§ Action item
Return verbatim the line containing "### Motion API" together with all lines that follow it in the records, and no other material.

§ Exercise input
---*---

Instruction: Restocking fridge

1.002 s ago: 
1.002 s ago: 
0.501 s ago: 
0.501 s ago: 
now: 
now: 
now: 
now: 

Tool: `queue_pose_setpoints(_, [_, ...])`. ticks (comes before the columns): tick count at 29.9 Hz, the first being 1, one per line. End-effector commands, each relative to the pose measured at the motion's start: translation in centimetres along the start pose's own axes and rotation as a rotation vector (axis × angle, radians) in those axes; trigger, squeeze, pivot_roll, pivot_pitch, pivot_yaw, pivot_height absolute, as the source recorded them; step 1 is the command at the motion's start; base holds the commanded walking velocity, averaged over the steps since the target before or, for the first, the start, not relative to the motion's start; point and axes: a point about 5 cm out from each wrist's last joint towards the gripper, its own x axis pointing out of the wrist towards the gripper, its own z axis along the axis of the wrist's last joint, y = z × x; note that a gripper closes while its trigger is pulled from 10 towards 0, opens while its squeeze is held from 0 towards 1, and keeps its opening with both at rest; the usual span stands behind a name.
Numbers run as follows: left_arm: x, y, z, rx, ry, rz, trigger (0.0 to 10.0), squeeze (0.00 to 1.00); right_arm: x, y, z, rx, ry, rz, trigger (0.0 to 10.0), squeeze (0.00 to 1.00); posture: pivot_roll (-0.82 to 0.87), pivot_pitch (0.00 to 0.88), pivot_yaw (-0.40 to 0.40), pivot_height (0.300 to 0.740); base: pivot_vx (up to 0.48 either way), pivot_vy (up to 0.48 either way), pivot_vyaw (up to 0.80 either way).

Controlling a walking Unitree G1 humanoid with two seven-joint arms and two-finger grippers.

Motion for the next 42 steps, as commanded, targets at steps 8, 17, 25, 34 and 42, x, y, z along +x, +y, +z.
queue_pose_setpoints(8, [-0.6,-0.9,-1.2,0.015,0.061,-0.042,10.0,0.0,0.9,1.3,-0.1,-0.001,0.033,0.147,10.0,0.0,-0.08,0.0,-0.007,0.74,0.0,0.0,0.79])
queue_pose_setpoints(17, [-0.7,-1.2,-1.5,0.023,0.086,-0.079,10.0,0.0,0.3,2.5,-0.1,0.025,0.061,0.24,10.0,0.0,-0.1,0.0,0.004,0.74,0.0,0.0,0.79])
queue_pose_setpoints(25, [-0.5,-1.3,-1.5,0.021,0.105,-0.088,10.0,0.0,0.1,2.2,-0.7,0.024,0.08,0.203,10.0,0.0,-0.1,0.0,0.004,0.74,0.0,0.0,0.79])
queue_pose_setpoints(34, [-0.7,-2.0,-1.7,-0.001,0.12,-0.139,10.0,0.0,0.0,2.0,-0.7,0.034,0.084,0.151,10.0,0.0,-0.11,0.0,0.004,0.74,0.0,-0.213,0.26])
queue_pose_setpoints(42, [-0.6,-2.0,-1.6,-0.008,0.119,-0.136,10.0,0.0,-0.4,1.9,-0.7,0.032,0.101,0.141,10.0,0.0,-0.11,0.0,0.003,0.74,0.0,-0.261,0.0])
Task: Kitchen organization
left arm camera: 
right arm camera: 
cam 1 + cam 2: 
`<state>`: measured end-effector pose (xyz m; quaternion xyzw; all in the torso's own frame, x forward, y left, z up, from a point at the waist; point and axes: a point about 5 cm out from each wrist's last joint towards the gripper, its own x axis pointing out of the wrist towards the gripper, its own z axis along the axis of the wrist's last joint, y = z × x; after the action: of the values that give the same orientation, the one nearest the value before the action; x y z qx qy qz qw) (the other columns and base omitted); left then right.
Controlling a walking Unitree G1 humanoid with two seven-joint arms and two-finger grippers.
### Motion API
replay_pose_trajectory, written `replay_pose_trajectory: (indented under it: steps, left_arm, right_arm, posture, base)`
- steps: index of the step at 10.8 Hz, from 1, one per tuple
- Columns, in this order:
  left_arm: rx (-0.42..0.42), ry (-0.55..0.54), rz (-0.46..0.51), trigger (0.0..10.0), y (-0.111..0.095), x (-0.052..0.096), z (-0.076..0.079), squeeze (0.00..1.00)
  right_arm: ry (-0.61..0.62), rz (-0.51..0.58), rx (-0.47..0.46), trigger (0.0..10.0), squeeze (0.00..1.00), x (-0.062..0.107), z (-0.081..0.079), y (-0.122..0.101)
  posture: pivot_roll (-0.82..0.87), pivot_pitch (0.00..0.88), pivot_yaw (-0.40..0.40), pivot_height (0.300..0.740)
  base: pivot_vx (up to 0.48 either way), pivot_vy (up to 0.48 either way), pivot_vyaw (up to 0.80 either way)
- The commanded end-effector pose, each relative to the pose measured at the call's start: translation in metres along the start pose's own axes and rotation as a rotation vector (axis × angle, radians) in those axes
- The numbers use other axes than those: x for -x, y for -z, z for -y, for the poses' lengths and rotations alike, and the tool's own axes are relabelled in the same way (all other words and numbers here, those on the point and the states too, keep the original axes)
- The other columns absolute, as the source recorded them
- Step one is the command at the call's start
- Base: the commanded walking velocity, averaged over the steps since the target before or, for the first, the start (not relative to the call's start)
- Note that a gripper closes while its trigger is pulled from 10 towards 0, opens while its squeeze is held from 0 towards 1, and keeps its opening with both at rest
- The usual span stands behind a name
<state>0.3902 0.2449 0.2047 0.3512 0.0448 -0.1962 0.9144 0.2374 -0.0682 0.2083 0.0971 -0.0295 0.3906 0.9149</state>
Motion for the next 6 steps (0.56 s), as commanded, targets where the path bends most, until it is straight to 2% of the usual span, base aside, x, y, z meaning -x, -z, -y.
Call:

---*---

§ Task response
### Motion API
replay_pose_trajectory, written `replay_pose_trajectory: (indented under it: steps, left_arm, right_arm, posture, base)`
- steps: index of the step at 10.8 Hz, from 1, one per tuple
- Columns, in this order:
  left_arm: rx (-0.42..0.42), ry (-0.55..0.54), rz (-0.46..0.51), trigger (0.0..10.0), y (-0.111..0.095), x (-0.052..0.096), z (-0.076..0.079), squeeze (0.00..1.00)
  right_arm: ry (-0.61..0.62), rz (-0.51..0.58), rx (-0.47..0.46), trigger (0.0..10.0), squeeze (0.00..1.00), x (-0.062..0.107), z (-0.081..0.079), y (-0.122..0.101)
  posture: pivot_roll (-0.82..0.87), pivot_pitch (0.00..0.88), pivot_yaw (-0.40..0.40), pivot_height (0.300..0.740)
  base: pivot_vx (up to 0.48 either way), pivot_vy (up to 0.48 either way), pivot_vyaw (up to 0.80 either way)
- The commanded end-effector pose, each relative to the pose measured at the call's start: translation in metres along the start pose's own axes and rotation as a rotation vector (axis × angle, radians) in those axes
- The numbers use other axes than those: x for -x, y for -z, z for -y, for the poses' lengths and rotations alike, and the tool's own axes are relabelled in the same way (all other words and numbers here, those on the point and the states too, keep the original axes)
- The other columns absolute, as the source recorded them
- Step one is the command at the call's start
- Base: the commanded walking velocity, averaged over the steps since the target before or, for the first, the start (not relative to the call's start)
- Note that a gripper closes while its trigger is pulled from 10 towards 0, opens while its squeeze is held from 0 towards 1, and keeps its opening with both at rest
- The usual span stands behind a name
<state>0.3902 0.2449 0.2047 0.3512 0.0448 -0.1962 0.9144 0.2374 -0.0682 0.2083 0.0971 -0.0295 0.3906 0.9149</state>
Motion for the next 6 steps (0.56 s), as commanded, targets where the path bends most, until it is straight to 2% of the usual span, base aside, x, y, z meaning -x, -z, -y.
Call:

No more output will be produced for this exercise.